Spam Analysis and Reputation Project Report: Received Header vs From and Sent Header

By :

Preethi Narayan

Columbia University

Department of Computer Science

New York, NY 10027

pn2156@columbia.edu


Abstract
    

This project aims to gather statistics about the various trends in e-mails so that an analysis can be made as to what affects e-mails to be classified as “spam”. This can be observed by running a number of tests on the various sources of e-mails and then making conclusions from this. The project deals with recognizing patterns associated with e-mails to be classified as “spam” or “ham” and not to decide whether the e-mails are themselves “spam” or not. There are two basic approaches to decide whether mails are “spam” or “ham”(non spam) . The first is be to observe the body of the mail and decide whether they are legitimate or not. The second is to the observe the information related to the e-mails present in the headers(e-mail headers). The second approach is used to make a study of the trends in e-mails to be classified as “spam” or “ham”. Headers in e-mail contain a wide variety of information. This is used to observe behavior of both “non-spam” and “spam” e-mails. To gather statistics an application containing different tests to be made is run on various IMAP e-mail accounts. The statistics generated are based on the headers present in each of the e-mails present the account. The statistics can be generated by using parameters like the comparison between results of the various sources like Blacklist or Friendlist,Received Header vs From and Sent Header, etc . This application takes into consideration three folders for each account. These folders are “sent mail”, “inbox” and “spam”. The results are gathered by running the tests on these folders. The module covered in this report is Received Header vs From and Sent Header.The application when run on a large number of IMAP e-mail accounts helps in deciding whether the tests on the headers were good indicators or not. The main purpose of creating this application is to analyse which test performed on the e-mail headers is a good indicator to recognise “non-spam” and “spam” messages.

1. Project Overview    

The project is divided into two parts. The first part is the server based approach. The second part involves developing a stand alone statistics generator which can be run on individual IMAP mail boxes. The first approach consists of configuring a server to receive e-mails from various sources. Then these e-mails are parsed into different portions. The parsed portions are stored in a database. The database consists of a number of portions each indicative of the different portions of the header. From the information available in the database the different checks are be performed on the e-mails. The problems faced in this approach leads to the secomd approach.

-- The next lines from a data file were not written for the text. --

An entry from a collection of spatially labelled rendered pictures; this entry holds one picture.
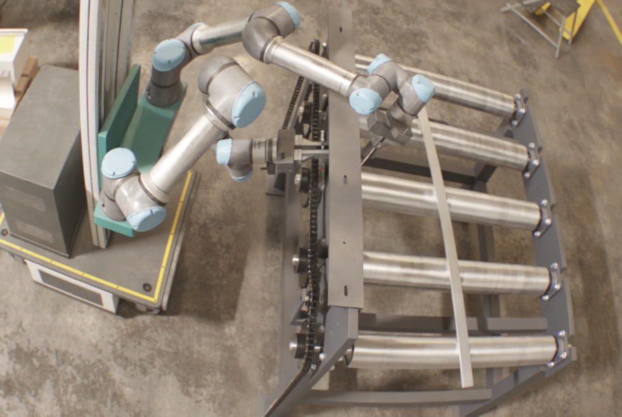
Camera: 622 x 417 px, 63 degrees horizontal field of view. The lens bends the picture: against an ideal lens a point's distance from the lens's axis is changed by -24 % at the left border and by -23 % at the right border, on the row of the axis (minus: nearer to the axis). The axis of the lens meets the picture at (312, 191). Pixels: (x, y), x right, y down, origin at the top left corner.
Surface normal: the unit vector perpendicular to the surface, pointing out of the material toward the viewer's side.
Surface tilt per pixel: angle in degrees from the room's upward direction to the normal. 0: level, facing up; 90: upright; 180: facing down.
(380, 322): 0
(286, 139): 15
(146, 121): 0
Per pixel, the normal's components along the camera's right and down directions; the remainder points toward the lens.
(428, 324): 0.23, -0.56

The second approach deals with the development of a standalone statistics generator. This application is used for IMAP enabled e-mail accounts. This involves the retrieval of e-mail messages from the server where the messages are stored and running the tests on them. The results of running these tests are displayed in the graphical user interface. A separate module was developed for each of the tests to be made. These modules were integrated and used in both the approaches. The modules developed for the project are as follows:

Each of these modules operate on different parts of the headers and body of e-mails. Each of these modules have been implemented by different members of the team.

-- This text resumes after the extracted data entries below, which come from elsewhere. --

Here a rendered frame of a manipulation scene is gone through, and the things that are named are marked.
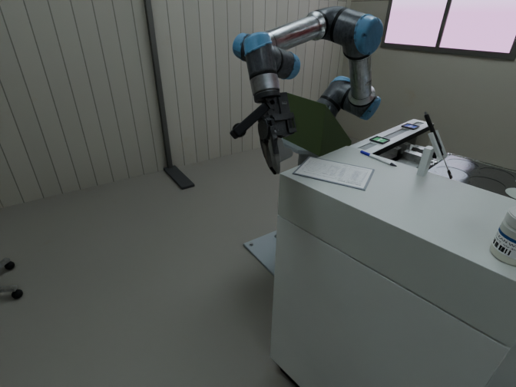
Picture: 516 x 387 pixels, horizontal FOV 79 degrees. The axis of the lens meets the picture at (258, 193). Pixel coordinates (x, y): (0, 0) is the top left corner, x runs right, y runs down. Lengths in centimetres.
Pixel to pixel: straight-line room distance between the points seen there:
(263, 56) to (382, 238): 53
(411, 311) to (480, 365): 16
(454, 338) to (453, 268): 17
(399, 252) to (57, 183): 282
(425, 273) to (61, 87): 273
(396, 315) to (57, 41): 273
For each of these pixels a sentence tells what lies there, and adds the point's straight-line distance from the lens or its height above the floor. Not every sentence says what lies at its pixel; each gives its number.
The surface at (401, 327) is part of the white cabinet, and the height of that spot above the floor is 70.
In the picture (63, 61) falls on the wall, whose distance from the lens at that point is 293.
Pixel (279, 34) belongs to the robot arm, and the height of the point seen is 132.
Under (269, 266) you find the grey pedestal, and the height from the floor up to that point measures 1.
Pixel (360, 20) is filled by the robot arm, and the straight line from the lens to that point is 124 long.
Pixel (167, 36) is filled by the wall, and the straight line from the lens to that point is 309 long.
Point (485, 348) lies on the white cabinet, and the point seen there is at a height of 79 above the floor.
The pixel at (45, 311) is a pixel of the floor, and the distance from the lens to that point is 209.
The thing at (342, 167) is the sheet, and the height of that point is 97.
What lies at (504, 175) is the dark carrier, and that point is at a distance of 139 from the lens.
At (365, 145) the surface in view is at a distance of 124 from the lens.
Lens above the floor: 137
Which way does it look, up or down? 30 degrees down
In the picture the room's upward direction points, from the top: 1 degrees clockwise

The design of the project is briefly described below:
2.Introduction

The modules that I implemented for the sever based approach and the standalone generator are :

The received header in e-mails is related to the trace fields. The "Received:" field contains a (possibly empty) list of name/value pairs followed by a semicolon and a date-time specification. The first item of the name/value pair is defined by item-name, and the second item is either an address-specification, an atom, a domain, or a message-id. The received field in the header was chosen as a classifier because it indicates the trace from where the e-mail originates. This field contains the trace of the route from where the e-mail originates. Each time an e-mail reaches a hop, the received header is added to the list of headers with details of the domain of the current hop and from where the e-mail was received from.

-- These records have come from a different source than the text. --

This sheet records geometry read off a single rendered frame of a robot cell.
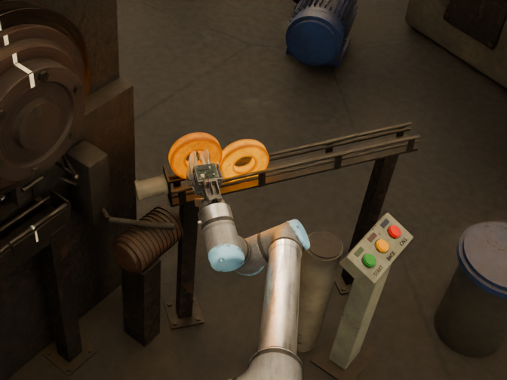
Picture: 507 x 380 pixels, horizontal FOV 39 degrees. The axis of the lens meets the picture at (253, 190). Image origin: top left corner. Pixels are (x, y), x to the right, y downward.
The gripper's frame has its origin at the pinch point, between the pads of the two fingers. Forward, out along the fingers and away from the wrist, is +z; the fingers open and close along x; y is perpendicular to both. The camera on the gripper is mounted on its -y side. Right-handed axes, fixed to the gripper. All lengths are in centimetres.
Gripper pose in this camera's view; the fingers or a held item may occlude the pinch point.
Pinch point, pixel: (195, 151)
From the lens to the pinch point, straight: 206.9
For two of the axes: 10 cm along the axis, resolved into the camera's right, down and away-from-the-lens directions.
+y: 1.8, -4.9, -8.6
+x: -9.5, 1.4, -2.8
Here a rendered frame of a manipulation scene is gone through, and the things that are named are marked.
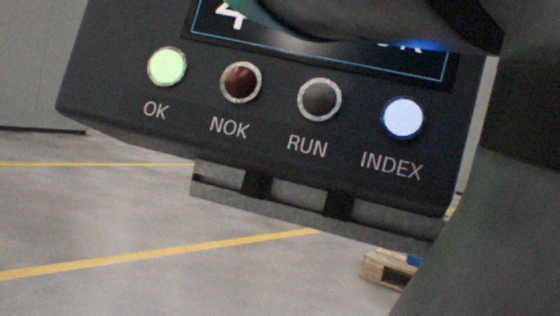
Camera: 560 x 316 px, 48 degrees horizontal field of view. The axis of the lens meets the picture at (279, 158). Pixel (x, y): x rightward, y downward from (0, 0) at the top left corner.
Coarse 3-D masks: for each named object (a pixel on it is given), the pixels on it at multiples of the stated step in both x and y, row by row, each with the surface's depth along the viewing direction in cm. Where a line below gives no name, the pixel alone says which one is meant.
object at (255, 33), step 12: (204, 0) 39; (216, 0) 39; (204, 12) 39; (216, 12) 39; (228, 12) 39; (192, 24) 39; (204, 24) 39; (216, 24) 39; (228, 24) 39; (240, 24) 39; (252, 24) 39; (216, 36) 39; (228, 36) 39; (240, 36) 39; (252, 36) 38; (264, 36) 38
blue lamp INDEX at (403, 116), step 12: (396, 96) 36; (408, 96) 36; (384, 108) 36; (396, 108) 35; (408, 108) 35; (420, 108) 35; (384, 120) 36; (396, 120) 35; (408, 120) 35; (420, 120) 35; (384, 132) 36; (396, 132) 35; (408, 132) 35; (420, 132) 35
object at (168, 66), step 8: (160, 48) 39; (168, 48) 39; (176, 48) 39; (152, 56) 39; (160, 56) 39; (168, 56) 39; (176, 56) 39; (184, 56) 39; (152, 64) 39; (160, 64) 39; (168, 64) 38; (176, 64) 38; (184, 64) 39; (152, 72) 39; (160, 72) 38; (168, 72) 38; (176, 72) 39; (184, 72) 39; (152, 80) 39; (160, 80) 39; (168, 80) 39; (176, 80) 39
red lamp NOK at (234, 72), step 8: (232, 64) 38; (240, 64) 38; (248, 64) 38; (224, 72) 38; (232, 72) 37; (240, 72) 37; (248, 72) 37; (256, 72) 38; (224, 80) 38; (232, 80) 37; (240, 80) 37; (248, 80) 37; (256, 80) 38; (224, 88) 38; (232, 88) 37; (240, 88) 37; (248, 88) 37; (256, 88) 38; (224, 96) 38; (232, 96) 38; (240, 96) 37; (248, 96) 38; (256, 96) 38; (240, 104) 38
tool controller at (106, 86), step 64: (128, 0) 41; (192, 0) 40; (128, 64) 40; (192, 64) 39; (256, 64) 38; (320, 64) 37; (384, 64) 36; (448, 64) 36; (128, 128) 39; (192, 128) 38; (256, 128) 37; (320, 128) 37; (448, 128) 35; (256, 192) 43; (384, 192) 35; (448, 192) 35

An example of a message header for an email sent from MrJones@emailprovider.com to MrSmith@gmail.com:

Delivered-To: MrSmith@gmail.com
Received: by 10.36.81.3 with SMTP id e3cs239nzb; Tue, 29 Mar 2005 15:11:47 -0800 (PST)
Return-Path:
Received: from mail.emailprovider.com (mail.emailprovider.com [111.111.11.111]) by mx.gmail.com with SMTP id h19si826631rnb.2005.03.29.15.11.46; Tue, 29 Mar 2005 15:11:47 -0800 (PST)
Message-ID: <20050329231145.62086.mail@mail.emailprovider.com>
Received: from [11.11.111.111] by mail.emailprovider.com via HTTP; Tue, 29 Mar 2005 15:11:45 PST
Date: Tue, 29 Mar 2005 15:11:45 -0800 (PST)
From: Mr Jones
Subject: Hello
To: Mr Smith

In the example, headers are added to the message three times:

1.When Mr. Jones composes the email
Date: Tue, 29 Mar 2005 15:11:45 -0800 (PST)
From: Mr Jones
Subject: Hello
To: Mr Smith

2.When the email is sent through the servers of Mr. Jones' email provider, mail.emailprovider.com
Message-ID: <20050329231145.62086.mail@mail.emailprovider.com>
Received: from [11.11.111.111] by mail.emailprovider.com via HTTP; Tue, 29 Mar 2005 15:11:45 PST

3.When the message transfers from Mr. Jones' email provider to Mr. Smith's Gmail address
Delivered-To: MrSmith@gmail.com
Received: by 10.36.81.3 with SMTP id e3cs239nzb;Tue, 29 Mar 2005 15:11:47 -0800 (PST)
Return-Path: MrJones@emailprovider.com
Received: from mail.emailprovider.com (mail.emailprovider.com [111.111.11.111]) by mx.gmail.com with SMTP id h19si826631rnb; Tue, 29 Mar 2005 15:11:47 -0800 (PST)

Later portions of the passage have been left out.